* _What you will do_:
Please reproduce the whole listing without altering anything.

* _Data extract_:

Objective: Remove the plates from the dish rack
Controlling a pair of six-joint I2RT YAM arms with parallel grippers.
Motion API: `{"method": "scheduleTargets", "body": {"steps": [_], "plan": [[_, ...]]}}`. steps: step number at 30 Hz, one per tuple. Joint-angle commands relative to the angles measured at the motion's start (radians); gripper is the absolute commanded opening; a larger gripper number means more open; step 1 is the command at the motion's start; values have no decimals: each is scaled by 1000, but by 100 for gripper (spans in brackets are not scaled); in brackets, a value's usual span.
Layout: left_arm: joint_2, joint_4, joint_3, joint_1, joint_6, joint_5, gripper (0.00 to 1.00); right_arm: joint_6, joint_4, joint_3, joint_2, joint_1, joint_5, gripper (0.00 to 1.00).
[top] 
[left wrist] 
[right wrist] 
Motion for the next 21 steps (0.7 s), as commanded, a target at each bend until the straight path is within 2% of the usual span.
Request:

* _Your response_:
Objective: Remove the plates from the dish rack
Controlling a pair of six-joint I2RT YAM arms with parallel grippers.
Motion API: `{"method": "scheduleTargets", "body": {"steps": [_], "plan": [[_, ...]]}}`. steps: step number at 30 Hz, one per tuple. Joint-angle commands relative to the angles measured at the motion's start (radians); gripper is the absolute commanded opening; a larger gripper number means more open; step 1 is the command at the motion's start; values have no decimals: each is scaled by 1000, but by 100 for gripper (spans in brackets are not scaled); in brackets, a value's usual span.
Layout: left_arm: joint_2, joint_4, joint_3, joint_1, joint_6, joint_5, gripper (0.00 to 1.00); right_arm: joint_6, joint_4, joint_3, joint_2, joint_1, joint_5, gripper (0.00 to 1.00).
[top] 
[left wrist] 
[right wrist] 
Motion for the next 21 steps (0.7 s), as commanded, a target at each bend until the straight path is within 2% of the usual span.
Request:

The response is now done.